May 16, 2010

Story Fragment

May 16, 2010

Sometimes when I’m between projects, pieces of stories come to me. Usually, I don’t write them down. I figure that, if they’re important enough, they’ll stick. Lots of times, too, I get interesting ideas that are just ideas. I may come up with a few paragraphs and get stuck on “what’s next.”

Still, there’s one story that has intrigued me for a while. I doubt I’ll be able to do anything with it, but it involves a neighbor. My house was built in 1926. A picture of it brand new hangs on our kitchen wall. On the front steps are two small boys, one with a thick shock of hair. That boy is an old man who lives several houses to the east of me. His family was the first owner of our home, and except for the time when he served in the Army during World War II and a brief period after his return when he first got married, he has lived on this street. Now, he’s grumpy and eccentric, even more so since his wife died not long ago. He walks down to the corner every morning, and whenever he approaches our house, he crosses to the other side and keeps his eyes glued to the pavement. Though I can understand why, I’m amused by his body language. He acts like we have the plague.

A couple of years back, I wrote a poem about him:

               Housekeeping

               Suppose he was frozen
               in black and white time, could stay
               the little boy in the photograph
               of our house from decades ago
               that hangs

               on the kitchen wall—pounded
               and plastered, painted
               first turquoise, then gray, now papered
               with summer flowers in bloom. Suppose
               he could stay that forever child

               who wears suspenders, leans
               on the front stoop, argues
               with his sister over a thin-wheeled
               tricycle, waits for his mother to yell
               at him to stop from safe inside

               these unchanging rooms. Suppose
               he could keep waking to radio static from
               down the hall, sliding across the chipped
               linoleum, eating his mother’s oatmeal
               each morning.

               Then the boy would never grow into
               the old man who polishes his shoes on
               the day of his wife’s funeral, slicks back
               his thick gray hair, forgets the eternal child
               who lives on our kitchen wall.

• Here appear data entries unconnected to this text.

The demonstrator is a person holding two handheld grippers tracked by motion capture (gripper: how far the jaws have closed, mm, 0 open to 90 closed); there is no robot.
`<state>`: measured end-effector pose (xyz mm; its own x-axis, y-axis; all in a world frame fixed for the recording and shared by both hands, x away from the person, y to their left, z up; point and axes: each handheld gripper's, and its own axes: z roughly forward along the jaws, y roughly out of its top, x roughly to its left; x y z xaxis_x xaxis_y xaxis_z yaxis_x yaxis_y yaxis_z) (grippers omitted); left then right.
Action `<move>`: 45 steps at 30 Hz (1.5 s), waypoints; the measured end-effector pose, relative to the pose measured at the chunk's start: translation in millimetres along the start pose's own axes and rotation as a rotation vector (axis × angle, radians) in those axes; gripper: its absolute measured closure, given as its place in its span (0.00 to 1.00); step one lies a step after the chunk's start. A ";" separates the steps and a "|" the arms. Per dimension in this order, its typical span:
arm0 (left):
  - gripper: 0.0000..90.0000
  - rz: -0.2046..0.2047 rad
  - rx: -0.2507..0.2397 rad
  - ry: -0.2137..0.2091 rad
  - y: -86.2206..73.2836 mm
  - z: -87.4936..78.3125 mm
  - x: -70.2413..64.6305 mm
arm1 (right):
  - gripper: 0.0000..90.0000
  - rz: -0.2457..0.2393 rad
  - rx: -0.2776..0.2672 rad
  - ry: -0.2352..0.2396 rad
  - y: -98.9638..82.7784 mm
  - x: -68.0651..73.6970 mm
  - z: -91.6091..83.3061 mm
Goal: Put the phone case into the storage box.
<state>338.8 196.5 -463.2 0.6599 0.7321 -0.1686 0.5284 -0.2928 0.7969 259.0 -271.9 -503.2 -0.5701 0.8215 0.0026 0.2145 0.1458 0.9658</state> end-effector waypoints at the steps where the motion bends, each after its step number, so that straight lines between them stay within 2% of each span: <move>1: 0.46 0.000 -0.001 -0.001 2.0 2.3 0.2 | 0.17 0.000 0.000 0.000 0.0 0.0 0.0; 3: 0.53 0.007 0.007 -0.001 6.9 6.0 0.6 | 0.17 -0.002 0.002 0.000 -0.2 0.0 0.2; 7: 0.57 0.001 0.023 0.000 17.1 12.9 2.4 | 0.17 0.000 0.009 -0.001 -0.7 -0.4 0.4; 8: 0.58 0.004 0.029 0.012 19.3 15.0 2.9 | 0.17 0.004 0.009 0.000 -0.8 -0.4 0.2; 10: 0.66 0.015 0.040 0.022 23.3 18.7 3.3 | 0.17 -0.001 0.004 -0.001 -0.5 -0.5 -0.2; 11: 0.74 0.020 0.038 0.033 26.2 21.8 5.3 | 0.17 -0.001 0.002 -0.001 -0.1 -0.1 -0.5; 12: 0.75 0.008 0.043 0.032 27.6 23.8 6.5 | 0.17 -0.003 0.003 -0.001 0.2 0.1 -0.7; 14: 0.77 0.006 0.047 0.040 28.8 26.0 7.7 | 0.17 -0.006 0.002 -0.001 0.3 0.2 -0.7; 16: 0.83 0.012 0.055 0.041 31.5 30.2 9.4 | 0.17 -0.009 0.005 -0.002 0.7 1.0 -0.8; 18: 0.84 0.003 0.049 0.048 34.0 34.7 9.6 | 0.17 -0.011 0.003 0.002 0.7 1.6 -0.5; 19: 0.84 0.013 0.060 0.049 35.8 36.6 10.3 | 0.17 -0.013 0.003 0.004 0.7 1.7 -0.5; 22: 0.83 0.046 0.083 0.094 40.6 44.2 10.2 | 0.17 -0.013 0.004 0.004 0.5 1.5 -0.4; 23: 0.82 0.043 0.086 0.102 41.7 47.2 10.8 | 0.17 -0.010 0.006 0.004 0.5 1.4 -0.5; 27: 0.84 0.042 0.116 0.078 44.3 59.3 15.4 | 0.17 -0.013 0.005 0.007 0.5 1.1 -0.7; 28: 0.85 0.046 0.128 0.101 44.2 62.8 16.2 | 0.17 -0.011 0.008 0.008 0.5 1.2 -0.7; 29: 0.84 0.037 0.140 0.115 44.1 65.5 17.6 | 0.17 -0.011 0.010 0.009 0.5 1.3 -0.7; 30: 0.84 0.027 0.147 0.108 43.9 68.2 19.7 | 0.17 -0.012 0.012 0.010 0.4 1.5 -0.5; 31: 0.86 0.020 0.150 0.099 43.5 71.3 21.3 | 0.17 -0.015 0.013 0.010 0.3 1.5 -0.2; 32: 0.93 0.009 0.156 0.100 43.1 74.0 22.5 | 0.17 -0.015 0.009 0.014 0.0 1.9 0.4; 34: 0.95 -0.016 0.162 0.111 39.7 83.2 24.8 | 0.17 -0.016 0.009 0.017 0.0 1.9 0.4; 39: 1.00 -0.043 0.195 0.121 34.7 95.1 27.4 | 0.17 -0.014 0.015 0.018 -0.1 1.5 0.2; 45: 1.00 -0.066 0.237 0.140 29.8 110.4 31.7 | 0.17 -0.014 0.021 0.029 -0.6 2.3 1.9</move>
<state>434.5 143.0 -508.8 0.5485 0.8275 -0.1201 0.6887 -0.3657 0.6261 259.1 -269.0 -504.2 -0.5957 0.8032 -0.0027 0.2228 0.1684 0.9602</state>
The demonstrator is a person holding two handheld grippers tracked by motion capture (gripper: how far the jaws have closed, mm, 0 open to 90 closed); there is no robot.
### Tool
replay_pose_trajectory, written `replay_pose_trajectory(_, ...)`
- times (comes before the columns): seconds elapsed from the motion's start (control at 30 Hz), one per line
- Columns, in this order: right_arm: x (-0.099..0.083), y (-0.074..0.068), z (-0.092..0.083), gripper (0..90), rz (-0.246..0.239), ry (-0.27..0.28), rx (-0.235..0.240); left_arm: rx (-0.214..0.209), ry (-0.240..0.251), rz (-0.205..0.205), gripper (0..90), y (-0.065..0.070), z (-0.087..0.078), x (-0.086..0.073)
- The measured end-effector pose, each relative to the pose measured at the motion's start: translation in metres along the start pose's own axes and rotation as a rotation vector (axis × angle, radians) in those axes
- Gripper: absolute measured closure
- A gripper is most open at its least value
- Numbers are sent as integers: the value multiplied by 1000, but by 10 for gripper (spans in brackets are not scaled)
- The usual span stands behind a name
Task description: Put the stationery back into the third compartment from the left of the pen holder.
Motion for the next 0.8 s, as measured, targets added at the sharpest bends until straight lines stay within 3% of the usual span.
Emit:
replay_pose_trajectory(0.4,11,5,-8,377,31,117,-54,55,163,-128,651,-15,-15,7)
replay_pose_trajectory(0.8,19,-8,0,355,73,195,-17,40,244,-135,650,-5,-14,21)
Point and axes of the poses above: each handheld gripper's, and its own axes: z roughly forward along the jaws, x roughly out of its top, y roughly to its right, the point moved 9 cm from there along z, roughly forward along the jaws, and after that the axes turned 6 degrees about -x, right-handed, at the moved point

After seeing the movie version of The Girl With the Dragon Tattoo and just finishing The Man From Bejing, I’ve been in a more Scandanavian frame of mind, so please forgive this mercifully brief visit to the dark side:

The old man walked down the street, chin buried in his chest as he passed by the house he had come to see as pure evil. Oh, it was innocent enough looking, with its black shutters and shiny white paint job. There were toys scattered all over the front yard, a bike lying on its side, a plastic baseball bat, a leather glove, various tennis and golf balls, an overinflated beach ball.

He resisted the urge to cover his ears and close his eyes. He hated the house. His house. Or it used to be. His mother and father were the first owners. He and his sister had grown up there. Now they were all dead. Not the house’s fault, he supposed. Still, he couldn’t help blaming it for the emptiness in his gut that no number of Meals on Wheels could fill.

He recognized the current owners, though he would never so much as give them the time of day. The man was balding and bland. The woman nondescript. But their little boy—he had to be ten by now—he was a bad one, mean eyes and a nasty smile. Laughing at the old man, shouting hello.

It was a warm July morning, and peering sideways, the old man noticed that the house was locked up tight. The garage door was down, and the windows were closed. The entire place seemed to thrum. He stopped dead in his tracks and then crossed the street, arrested by a silvery object in the grass. The ground beneath his feet was squishy, even though it hadn’t rained in nearly a week. Moving closer, he saw that the object was a mercury ball like the ones that slithered out of broken glass thermometers when he was a kid. Except this one was huge, at least three inches in diameter. He squatted on the soggy grass. When he leaned over to look at the ball, his knees gave way, and he felt himself being pulled downward. He let out an ear-shattering scream.

1 comment:

  1. Hi. So who is this old guy? Does he have a name (one you'll give him, I guess)? Sounds cool. Expecially if you write some more and tell how he got so ticked at the house, and what is the silver ball, is it really mercury? Isn't that stuff poison?